* _Items listed in a dataset_:
★ ★ ★ ★ ★ ★ ★
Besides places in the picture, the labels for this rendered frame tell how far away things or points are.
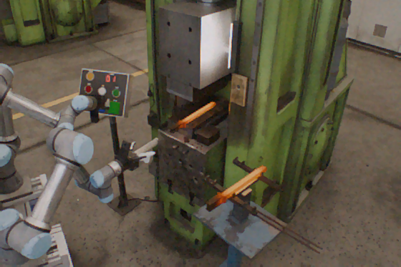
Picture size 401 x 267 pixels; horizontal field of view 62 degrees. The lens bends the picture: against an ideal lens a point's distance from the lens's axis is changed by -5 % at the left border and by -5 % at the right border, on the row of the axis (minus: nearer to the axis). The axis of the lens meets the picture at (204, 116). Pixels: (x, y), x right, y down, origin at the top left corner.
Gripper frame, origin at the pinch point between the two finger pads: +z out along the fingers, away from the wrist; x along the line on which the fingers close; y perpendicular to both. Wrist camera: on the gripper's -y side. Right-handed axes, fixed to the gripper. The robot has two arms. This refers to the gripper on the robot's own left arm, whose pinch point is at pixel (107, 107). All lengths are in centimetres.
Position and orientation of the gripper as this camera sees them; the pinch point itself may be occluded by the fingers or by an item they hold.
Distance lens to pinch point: 221.0
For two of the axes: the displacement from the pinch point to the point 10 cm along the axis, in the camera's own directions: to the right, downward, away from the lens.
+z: 1.8, -0.1, 9.8
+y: 1.4, -9.9, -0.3
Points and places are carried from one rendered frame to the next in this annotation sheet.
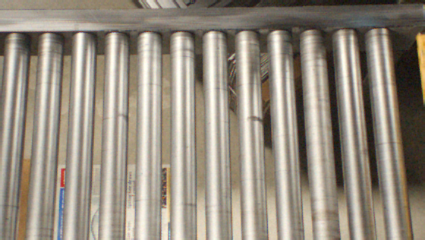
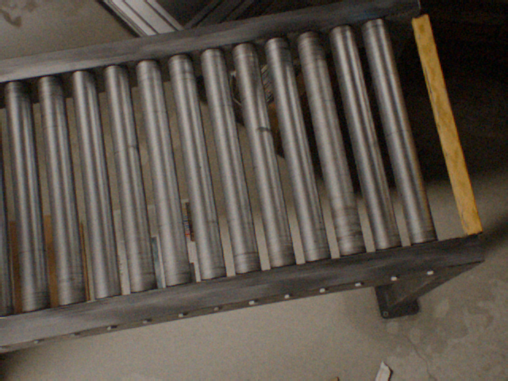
★ ★ ★ ★ ★ ★ ★
* _TASK INSTRUCTIONS_: Drop the pictures, then transcribe the lines from the one containing "For two of the" to the end of the data above, exactly and nothing more.

* _YOUR RESPONSE_:
For two of the axes: the displacement from the pinch point to the point 10 cm along the axis, in the camera's own directions: to the right, downward, away from the lens.
+z: 1.8, -0.1, 9.8
+y: 1.4, -9.9, -0.3
Points and places are carried from one rendered frame to the next in this annotation sheet.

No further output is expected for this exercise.